Work item: In the entries below, find the line with "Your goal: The" and print exactly every line from there up to and including the line with "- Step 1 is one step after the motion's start", with no other lines.

(Data records)
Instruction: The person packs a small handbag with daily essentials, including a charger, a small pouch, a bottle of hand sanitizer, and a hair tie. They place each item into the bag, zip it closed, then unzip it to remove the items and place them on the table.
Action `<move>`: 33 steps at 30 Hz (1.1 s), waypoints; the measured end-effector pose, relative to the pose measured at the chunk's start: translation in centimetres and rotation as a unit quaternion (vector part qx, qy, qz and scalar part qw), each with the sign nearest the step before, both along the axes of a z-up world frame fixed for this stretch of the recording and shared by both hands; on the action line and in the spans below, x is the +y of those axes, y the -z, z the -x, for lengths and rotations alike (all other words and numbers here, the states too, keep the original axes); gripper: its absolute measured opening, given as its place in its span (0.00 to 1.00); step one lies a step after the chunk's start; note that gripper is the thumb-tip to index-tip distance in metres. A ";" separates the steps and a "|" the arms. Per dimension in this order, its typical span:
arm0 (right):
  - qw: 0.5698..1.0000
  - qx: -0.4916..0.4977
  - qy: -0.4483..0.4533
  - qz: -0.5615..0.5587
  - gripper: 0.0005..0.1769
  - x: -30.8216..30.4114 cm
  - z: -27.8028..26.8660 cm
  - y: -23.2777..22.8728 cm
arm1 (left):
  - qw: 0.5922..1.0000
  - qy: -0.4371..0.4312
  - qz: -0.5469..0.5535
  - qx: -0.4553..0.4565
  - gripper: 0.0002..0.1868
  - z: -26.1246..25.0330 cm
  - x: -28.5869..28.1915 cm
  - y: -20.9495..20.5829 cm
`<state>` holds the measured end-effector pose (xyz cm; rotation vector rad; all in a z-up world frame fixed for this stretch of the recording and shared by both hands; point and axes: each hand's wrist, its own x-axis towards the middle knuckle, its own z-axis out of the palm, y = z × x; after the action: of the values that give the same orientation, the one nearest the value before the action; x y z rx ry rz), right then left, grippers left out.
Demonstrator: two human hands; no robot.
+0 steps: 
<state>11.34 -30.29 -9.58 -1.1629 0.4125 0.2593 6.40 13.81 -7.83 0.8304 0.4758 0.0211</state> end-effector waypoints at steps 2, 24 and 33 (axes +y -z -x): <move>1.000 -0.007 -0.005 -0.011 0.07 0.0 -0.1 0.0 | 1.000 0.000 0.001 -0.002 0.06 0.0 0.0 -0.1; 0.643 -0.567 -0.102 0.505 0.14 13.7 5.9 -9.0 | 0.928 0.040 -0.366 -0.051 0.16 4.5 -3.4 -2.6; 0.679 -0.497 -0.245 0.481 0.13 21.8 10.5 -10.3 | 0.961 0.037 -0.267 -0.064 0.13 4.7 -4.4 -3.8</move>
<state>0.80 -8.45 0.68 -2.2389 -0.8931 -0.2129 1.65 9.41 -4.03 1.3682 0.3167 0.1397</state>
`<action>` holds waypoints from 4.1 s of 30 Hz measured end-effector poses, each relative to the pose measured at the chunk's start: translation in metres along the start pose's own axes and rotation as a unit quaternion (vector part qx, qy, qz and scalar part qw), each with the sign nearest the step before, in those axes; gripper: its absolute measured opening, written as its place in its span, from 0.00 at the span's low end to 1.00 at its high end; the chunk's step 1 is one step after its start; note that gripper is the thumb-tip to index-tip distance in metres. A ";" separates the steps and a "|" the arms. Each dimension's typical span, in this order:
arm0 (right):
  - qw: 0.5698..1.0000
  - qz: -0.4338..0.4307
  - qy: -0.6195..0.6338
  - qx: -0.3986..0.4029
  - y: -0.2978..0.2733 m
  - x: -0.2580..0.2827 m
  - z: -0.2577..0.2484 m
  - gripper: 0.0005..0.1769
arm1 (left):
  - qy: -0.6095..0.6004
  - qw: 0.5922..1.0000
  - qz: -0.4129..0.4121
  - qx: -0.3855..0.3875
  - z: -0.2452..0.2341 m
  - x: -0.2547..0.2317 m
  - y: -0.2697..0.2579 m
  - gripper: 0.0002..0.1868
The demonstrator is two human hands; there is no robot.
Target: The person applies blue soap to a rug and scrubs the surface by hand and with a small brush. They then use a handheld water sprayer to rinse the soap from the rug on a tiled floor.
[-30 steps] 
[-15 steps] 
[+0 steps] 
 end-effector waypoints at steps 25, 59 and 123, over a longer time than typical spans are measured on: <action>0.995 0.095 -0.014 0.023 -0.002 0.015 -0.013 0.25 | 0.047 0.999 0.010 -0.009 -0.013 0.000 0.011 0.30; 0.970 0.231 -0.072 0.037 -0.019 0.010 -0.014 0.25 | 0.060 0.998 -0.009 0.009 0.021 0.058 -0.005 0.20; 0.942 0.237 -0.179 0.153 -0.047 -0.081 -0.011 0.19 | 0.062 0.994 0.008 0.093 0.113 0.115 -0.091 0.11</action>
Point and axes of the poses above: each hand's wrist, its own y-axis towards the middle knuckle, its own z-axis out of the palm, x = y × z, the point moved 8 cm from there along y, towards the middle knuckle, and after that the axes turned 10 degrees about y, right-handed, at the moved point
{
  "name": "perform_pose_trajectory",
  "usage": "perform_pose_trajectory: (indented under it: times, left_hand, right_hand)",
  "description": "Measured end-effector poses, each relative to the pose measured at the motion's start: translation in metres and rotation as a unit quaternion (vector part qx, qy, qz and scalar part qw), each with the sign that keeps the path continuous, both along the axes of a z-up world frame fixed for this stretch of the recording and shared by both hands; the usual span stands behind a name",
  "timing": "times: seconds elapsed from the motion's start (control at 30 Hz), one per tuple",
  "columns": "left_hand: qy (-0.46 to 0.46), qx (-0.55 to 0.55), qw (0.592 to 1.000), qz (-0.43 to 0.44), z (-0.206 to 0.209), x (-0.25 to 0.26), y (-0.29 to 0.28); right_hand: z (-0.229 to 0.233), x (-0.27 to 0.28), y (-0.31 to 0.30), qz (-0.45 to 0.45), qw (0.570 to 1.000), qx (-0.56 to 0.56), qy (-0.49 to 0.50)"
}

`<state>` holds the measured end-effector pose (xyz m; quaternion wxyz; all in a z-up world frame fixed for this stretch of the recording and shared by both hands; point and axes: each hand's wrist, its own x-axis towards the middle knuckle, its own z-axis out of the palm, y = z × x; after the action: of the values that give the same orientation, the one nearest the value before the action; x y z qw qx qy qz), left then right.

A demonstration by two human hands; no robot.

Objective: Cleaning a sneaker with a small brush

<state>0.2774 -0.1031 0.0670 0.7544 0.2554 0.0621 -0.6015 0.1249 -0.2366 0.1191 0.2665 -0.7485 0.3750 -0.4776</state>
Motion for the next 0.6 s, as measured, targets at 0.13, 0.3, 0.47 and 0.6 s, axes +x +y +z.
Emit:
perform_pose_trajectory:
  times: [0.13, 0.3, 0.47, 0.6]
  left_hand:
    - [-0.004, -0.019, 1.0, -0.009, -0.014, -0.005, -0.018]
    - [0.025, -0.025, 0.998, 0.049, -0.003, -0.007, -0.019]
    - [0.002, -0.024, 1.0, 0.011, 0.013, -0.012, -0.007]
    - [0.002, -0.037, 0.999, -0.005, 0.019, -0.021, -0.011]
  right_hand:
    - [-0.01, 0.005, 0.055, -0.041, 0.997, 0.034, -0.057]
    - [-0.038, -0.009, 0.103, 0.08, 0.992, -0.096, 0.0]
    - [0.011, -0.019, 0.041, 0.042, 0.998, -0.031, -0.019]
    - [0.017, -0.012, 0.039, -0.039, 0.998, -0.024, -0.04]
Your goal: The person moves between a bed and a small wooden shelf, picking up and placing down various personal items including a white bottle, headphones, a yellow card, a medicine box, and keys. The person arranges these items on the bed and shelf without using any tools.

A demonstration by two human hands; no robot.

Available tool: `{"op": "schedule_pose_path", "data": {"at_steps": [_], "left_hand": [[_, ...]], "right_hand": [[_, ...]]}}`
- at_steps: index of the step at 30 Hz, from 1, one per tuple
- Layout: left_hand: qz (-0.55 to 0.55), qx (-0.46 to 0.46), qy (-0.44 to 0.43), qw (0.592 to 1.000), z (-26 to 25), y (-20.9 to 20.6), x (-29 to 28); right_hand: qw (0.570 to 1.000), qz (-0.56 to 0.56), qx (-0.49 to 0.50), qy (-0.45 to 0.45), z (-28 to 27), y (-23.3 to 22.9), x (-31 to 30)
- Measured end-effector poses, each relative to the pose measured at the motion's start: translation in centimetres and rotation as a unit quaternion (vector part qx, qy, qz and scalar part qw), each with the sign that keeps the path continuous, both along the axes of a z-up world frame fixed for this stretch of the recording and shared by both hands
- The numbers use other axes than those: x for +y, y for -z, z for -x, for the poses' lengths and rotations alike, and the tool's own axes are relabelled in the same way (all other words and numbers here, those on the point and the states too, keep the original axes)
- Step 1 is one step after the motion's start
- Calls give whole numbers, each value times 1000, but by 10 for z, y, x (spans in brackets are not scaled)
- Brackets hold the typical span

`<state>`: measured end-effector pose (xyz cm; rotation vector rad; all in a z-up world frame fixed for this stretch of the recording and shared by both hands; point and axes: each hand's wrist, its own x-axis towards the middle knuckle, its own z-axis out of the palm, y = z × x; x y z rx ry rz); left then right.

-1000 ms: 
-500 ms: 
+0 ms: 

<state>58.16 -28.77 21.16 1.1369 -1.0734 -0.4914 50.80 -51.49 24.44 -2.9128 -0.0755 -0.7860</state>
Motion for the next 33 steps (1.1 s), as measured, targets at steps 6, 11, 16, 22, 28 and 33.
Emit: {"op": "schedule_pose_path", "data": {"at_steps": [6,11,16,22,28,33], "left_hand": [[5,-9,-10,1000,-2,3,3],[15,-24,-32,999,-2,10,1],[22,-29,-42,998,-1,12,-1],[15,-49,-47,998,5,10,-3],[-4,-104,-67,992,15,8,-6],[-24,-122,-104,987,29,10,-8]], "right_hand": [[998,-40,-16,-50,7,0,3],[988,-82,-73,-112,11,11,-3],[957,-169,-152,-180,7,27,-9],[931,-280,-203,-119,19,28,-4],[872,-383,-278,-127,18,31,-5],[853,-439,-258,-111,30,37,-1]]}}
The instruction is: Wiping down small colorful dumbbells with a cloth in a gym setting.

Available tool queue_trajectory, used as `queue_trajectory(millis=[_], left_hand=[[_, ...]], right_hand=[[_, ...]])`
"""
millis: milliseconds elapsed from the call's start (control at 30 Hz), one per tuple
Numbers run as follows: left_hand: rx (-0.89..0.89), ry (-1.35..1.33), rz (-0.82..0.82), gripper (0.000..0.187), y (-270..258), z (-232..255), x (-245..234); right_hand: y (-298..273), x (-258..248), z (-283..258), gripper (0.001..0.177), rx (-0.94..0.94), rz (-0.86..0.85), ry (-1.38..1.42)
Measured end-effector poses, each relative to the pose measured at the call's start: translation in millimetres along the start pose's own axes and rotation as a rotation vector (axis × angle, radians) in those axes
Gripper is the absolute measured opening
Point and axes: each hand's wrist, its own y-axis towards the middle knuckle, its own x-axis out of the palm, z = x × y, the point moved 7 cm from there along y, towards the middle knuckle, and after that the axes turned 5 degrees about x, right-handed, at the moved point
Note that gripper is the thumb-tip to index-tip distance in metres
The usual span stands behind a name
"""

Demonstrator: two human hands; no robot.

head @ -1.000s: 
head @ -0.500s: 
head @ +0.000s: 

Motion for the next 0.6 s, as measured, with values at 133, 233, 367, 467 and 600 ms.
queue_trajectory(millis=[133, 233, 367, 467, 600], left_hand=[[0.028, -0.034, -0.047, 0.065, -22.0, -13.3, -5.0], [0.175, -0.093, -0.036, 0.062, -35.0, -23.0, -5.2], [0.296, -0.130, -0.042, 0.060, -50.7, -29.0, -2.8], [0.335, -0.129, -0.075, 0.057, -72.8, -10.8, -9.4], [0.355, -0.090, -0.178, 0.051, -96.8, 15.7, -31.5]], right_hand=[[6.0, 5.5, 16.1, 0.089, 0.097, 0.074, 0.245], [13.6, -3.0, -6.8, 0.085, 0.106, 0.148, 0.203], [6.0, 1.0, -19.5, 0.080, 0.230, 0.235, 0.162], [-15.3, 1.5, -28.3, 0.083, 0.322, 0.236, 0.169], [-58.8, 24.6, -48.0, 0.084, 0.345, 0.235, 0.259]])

Finished exercise:
Your goal: The person moves between a bed and a small wooden shelf, picking up and placing down various personal items including a white bottle, headphones, a yellow card, a medicine box, and keys. The person arranges these items on the bed and shelf without using any tools.

A demonstration by two human hands; no robot.

Available tool: `{"op": "schedule_pose_path", "data": {"at_steps": [_], "left_hand": [[_, ...]], "right_hand": [[_, ...]]}}`
- at_steps: index of the step at 30 Hz, from 1, one per tuple
- Layout: left_hand: qz (-0.55 to 0.55), qx (-0.46 to 0.46), qy (-0.44 to 0.43), qw (0.592 to 1.000), z (-26 to 25), y (-20.9 to 20.6), x (-29 to 28); right_hand: qw (0.570 to 1.000), qz (-0.56 to 0.56), qx (-0.49 to 0.50), qy (-0.45 to 0.45), z (-28 to 27), y (-23.3 to 22.9), x (-31 to 30)
- Measured end-effector poses, each relative to the pose measured at the motion's start: translation in centimetres and rotation as a unit quaternion (vector part qx, qy, qz and scalar part qw), each with the sign that keeps the path continuous, both along the axes of a z-up world frame fixed for this stretch of the recording and shared by both hands
- The numbers use other axes than those: x for +y, y for -z, z for -x, for the poses' lengths and rotations alike, and the tool's own axes are relabelled in the same way (all other words and numbers here, those on the point and the states too, keep the original axes)
- Step 1 is one step after the motion's start

The answer has been given, and the exercise is done.